Sample processing for DNA chip array-based analysis of enterohemorrhagic Escherichia coli (EHEC)
1 School of Biotechnology, Royal Institute of Technology (KTH), S-10691 Stockholm, Sweden
2 Department of Molecular Biology, University of Gdansk, PL-80822 Gdansk, Poland
3 Laboratory of Molecular Biology (affiliated with the University of Gdansk), Institute of Biochemistry and Biophysics, Polish Academy of Sciences, PL-80822 Gdansk, Poland
Microbial Cell Factories 2008, 7:29 doi:10.1186/1475-2859-7-29Published: 13 October 2008
Exploitation of DNA-based analyses of microbial pathogens, and especially simultaneous typing of several virulence-related genes in bacteria is becoming an important objective of public health these days.
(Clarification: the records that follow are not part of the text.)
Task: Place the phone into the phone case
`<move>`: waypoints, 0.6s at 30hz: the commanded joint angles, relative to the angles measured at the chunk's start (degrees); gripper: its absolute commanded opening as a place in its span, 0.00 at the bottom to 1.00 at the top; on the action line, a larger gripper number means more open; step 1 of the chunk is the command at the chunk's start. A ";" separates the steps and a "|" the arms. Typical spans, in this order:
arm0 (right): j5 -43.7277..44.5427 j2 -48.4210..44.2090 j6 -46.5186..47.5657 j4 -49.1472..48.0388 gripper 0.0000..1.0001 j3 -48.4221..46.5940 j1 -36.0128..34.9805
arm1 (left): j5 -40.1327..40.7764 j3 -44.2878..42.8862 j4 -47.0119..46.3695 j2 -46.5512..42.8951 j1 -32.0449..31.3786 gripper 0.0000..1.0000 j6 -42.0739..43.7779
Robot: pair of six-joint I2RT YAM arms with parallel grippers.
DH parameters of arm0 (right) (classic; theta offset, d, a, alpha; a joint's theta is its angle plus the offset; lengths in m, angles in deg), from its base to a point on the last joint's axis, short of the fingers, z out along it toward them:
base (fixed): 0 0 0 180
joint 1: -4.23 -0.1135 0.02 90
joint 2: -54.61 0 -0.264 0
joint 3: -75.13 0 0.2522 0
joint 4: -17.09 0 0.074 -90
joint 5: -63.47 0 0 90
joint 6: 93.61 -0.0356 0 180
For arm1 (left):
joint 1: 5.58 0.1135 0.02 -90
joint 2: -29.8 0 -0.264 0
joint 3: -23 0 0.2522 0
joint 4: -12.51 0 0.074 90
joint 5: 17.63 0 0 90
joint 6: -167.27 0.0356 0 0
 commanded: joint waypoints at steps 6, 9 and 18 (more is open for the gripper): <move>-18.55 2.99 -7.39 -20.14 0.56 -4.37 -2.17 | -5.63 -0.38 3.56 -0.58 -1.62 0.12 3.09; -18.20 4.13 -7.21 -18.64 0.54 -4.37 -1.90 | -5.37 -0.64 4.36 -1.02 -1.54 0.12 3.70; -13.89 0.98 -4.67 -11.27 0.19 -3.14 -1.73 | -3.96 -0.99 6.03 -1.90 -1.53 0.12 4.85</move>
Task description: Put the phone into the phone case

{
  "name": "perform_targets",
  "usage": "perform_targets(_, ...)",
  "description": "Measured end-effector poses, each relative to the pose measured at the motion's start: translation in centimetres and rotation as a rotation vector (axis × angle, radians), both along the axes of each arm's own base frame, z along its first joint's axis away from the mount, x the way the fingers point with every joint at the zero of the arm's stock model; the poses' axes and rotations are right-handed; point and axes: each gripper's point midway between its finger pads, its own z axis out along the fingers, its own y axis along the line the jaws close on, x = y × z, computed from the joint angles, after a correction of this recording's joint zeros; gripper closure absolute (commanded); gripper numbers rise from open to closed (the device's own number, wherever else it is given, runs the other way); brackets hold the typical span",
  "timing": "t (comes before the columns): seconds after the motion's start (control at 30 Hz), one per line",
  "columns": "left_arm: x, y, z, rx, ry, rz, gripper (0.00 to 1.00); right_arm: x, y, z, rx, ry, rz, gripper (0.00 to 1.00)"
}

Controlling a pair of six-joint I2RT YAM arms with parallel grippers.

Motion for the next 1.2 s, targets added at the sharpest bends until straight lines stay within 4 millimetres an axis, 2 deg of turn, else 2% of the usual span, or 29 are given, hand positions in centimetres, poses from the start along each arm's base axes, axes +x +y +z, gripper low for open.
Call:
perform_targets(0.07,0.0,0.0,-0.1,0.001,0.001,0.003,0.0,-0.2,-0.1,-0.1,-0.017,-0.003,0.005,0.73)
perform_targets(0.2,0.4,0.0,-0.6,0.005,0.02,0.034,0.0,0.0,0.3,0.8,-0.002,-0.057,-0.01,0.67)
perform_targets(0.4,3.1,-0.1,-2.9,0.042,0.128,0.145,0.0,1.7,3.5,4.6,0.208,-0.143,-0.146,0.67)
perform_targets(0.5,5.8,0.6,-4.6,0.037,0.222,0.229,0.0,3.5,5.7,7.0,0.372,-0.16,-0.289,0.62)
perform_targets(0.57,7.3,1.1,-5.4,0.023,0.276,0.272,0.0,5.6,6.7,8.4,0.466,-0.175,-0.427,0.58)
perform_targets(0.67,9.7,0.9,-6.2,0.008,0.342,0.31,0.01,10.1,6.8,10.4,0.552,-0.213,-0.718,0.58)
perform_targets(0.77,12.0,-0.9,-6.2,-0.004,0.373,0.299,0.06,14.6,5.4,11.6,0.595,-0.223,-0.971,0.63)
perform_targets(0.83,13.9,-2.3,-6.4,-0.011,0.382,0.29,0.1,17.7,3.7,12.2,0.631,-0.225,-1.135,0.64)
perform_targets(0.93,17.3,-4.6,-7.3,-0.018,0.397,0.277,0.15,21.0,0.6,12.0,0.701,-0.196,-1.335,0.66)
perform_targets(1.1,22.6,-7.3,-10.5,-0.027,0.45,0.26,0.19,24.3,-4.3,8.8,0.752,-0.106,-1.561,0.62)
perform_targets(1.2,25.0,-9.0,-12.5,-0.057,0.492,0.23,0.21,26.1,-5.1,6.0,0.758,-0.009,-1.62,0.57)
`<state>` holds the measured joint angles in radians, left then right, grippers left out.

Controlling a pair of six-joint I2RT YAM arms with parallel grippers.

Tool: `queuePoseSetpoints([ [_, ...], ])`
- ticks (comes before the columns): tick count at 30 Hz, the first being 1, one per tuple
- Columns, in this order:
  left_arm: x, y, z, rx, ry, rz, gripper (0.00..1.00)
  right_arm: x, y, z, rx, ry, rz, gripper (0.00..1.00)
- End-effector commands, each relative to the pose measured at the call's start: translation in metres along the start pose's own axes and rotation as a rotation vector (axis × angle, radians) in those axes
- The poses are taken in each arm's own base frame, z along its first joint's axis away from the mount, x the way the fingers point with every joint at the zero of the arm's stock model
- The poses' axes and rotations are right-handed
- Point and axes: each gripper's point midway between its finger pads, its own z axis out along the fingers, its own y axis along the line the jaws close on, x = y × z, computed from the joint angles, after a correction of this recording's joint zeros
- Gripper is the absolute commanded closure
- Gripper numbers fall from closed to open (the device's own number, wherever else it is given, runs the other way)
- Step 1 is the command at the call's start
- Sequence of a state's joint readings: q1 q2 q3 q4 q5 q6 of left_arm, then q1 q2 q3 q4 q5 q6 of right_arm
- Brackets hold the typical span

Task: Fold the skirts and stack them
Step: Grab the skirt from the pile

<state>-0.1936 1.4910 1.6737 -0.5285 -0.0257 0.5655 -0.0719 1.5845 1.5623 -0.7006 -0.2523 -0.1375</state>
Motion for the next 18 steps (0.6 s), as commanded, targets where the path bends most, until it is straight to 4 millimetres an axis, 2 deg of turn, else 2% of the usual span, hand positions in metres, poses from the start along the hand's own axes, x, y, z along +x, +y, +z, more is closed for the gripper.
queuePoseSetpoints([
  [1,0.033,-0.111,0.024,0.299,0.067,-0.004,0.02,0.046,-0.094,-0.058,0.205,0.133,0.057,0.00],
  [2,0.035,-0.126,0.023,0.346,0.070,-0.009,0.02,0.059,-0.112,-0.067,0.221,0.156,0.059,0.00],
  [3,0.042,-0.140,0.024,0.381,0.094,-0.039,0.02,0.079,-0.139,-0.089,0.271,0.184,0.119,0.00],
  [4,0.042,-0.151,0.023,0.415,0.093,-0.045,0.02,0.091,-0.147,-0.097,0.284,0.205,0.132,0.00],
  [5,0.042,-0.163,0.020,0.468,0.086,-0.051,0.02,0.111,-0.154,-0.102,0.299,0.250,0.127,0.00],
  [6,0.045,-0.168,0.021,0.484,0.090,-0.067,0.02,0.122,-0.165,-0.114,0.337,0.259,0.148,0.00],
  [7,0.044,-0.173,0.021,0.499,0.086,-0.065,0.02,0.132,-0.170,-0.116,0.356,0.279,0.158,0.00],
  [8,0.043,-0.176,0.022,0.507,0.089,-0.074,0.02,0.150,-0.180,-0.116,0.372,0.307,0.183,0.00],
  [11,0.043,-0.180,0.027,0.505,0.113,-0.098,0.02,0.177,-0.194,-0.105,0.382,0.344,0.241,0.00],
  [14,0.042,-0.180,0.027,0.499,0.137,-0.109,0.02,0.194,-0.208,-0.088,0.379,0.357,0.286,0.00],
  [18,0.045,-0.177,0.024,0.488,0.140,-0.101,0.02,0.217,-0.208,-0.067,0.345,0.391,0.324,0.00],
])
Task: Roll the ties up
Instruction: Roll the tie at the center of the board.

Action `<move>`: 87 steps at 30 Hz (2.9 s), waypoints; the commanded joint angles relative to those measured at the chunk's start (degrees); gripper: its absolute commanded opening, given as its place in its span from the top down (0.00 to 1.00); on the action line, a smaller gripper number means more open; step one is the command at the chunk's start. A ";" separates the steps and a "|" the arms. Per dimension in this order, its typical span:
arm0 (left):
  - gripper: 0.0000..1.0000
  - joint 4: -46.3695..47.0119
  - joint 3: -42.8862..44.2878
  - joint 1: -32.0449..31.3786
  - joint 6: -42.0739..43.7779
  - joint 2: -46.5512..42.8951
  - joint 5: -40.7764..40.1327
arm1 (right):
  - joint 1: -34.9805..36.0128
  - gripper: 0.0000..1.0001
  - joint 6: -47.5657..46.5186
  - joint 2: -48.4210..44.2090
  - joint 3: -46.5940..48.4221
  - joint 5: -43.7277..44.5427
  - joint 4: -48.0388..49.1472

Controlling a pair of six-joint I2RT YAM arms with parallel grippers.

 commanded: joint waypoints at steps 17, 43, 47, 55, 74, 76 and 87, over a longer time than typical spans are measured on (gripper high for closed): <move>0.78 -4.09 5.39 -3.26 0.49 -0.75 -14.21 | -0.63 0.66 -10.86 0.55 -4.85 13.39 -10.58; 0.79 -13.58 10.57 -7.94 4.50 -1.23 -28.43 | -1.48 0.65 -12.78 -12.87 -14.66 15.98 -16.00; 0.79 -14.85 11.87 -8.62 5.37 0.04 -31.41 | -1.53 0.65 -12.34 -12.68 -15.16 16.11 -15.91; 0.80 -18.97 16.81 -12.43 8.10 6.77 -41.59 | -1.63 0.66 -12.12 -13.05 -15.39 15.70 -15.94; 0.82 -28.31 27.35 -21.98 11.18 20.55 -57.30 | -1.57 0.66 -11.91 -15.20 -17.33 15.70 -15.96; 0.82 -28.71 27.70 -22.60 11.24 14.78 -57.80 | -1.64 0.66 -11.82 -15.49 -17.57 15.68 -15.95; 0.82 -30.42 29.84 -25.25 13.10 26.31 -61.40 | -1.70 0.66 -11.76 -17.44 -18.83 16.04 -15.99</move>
A procedure for sample processing for a confirmative analysis of enterohemorrhagic Escherichia coli (EHEC) on a single colony with DNA chip array was developed and is reported here. The protocol includes application of fragmented genomic DNA from ultrasonicated colonies. The sample processing comprises first 2.5 min of ultrasonic treatment, DNA extraction (2×), and afterwards additional 5 min ultrasonication. Thus, the total sample preparation time for a confirmative analysis of EHEC is nearly 10 min. Additionally, bioinformatic revisions were performed in order to design PCR primers and array probes specific to most conservative regions of the EHEC-associated genes. Six strains with distinct pathogenic properties were selected for this study. At last, the EHEC chip array for a parallel and simultaneous detection of genes etpC-stx1-stx2-eae was designed and examined. This should permit to sense all currently accessible variants of the selected sequences in EHEC types and subtypes.
In order to implement the DNA chip array-based analysis for direct EHEC detection the sample processing was established in course of this work. However, this sample preparation mode may also be applied to other types of EHEC DNA-based sensing systems.